Awful disclosures and American decency

In January 1836, a book called The Awful Disclosures of Maria Monk: the Hidden Secrets of a Nun's Life in a Convent Exposed was published by a New York publishing house under the imprint of Howe and Bates.

The book, which purported to expose the crimes and scandals of the Catholic Church--specifically rapes and child murders committed by priests and nuns affiliated with the Hotel Dieu convent in Montreal--was a huge success. In just a few months it sold more than 26,000 copies. And it had legs, still in print at the start of the Civil War, having sold more than 300,000 copies. It spawned a 1937 sequel, Further Disclosures of Maria Monk, which also sold well and continued to be reprinted well into the 20th century. Though it's generally received as a camp artifact, you can still find copies of it for sale. You can even download it as an ebook.
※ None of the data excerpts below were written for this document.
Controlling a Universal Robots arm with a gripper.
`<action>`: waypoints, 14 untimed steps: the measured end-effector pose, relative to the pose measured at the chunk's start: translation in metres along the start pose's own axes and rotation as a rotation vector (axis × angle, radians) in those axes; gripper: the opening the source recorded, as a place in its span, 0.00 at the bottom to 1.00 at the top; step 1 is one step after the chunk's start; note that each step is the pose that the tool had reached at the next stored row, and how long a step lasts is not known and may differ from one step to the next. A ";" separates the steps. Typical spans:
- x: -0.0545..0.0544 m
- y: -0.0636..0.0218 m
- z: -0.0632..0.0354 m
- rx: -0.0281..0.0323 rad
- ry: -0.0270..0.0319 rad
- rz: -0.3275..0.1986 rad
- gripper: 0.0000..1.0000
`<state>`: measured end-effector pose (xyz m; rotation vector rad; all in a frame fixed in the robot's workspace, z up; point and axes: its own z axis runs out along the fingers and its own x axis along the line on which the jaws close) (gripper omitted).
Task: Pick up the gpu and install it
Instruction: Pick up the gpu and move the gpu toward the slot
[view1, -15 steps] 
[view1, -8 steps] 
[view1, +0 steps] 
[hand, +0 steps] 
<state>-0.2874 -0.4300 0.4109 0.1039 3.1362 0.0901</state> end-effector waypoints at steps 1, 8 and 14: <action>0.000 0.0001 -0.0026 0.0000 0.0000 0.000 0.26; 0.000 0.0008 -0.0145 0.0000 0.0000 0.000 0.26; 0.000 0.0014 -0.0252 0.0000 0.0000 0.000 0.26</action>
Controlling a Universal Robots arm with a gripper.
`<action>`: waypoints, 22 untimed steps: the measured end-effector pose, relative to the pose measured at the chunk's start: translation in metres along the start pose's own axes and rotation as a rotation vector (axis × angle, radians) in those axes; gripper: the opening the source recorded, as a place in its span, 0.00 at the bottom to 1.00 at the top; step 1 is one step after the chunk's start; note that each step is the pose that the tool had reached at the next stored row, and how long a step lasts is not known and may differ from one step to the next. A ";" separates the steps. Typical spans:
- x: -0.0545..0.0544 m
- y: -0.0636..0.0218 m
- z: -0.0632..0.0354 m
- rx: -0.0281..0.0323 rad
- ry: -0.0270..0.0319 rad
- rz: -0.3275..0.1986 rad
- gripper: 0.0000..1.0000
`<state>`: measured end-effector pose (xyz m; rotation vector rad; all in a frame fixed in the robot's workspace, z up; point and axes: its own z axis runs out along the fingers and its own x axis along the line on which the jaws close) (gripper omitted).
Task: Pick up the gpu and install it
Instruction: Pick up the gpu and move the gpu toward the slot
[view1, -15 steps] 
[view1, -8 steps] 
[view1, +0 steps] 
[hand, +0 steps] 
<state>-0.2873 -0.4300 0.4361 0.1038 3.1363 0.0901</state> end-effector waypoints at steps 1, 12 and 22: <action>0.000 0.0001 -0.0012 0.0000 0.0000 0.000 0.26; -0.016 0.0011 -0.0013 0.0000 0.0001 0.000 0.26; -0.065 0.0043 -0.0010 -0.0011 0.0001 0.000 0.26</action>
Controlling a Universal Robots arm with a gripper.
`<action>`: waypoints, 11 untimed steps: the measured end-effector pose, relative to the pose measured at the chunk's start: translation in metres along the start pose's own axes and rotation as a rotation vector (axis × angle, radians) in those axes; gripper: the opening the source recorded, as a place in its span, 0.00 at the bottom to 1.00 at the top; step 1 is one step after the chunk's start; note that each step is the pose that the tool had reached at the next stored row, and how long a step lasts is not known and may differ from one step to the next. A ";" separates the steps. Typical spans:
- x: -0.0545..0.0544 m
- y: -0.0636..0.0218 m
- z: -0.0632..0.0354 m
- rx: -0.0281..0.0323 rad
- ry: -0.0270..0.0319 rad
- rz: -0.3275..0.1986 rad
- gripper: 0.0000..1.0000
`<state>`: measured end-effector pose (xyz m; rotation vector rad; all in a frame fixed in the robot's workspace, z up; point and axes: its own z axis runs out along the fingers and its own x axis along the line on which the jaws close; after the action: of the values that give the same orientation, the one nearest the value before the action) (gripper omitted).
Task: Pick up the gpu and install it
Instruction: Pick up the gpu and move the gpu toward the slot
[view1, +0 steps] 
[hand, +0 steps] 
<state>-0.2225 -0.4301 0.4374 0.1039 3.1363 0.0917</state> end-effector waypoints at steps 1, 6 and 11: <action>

It is, of course, utter nonsense. While there was an unfortunate Canadian woman named Maria Monk, she was never a nun. Her only connection with any Catholic institution was a stay as a teenage inmate of the Magdalene asylum in Montreal; she left when she became pregnant. She subsequently became the mistress of a Protestant minister named William K. Hoyte, who was possibly the father of her child and certainly the head of a benign-sounding organization called the Canadian Benevolent Society.

But Hoyte's CBS was as much about ginning up anti-Catholic and anti-immigrant propaganda as spreading the gospel. He took Monk with him to New York, where with fellow anti-Catholics George Bourne and J. J. Slocum and (likely) ghostwriter Theodore Dwight, the nephew of Yale's president, concocted Maria's story.

We know more about the origins of Awful Disclosures than we might otherwise because the book's success sparked some legal wrangling among the collaborators--suits and countersuits were filed. Monk's mother came forward and declared that her daughter was a willful and troubled child. She attributed what she called her daughter's "ridiculous but most plausible stories" to Maria's having been jabbed in the ear with a pencil when she was 7 years old.

"[S]ince that time her mental faculties were deranged, and by times much more than at other times, but that she was far from being an idiot," her mother wrote.

In the furor after the publication, Monk threw over the Rev. Hoyte and ran off to Philadelphia with another man. When she resurfaced, she claimed to have been kidnapped by a cabal of Catholic priests. She died in an "almshouse" in 1849 on what is now New York's Roosevelt Island, shortly after being arrested for picking the pocket of a man who had hired her as a prostitute. She was 33 years old.

The publishing house that published her book was a dummy corporation set up by James Harper, the principal founder of Harper & Brothers, the company that would eventually become Harper & Row and is now HarperCollins. Harper saw the commercial potential of Awful Disclosures, but he didn't want to alienate Catholic customers. (It is interesting to note that a book refuting Awful Disclosures was also published under the Howe and Bates rubric--it might be the only other book that H & B published.)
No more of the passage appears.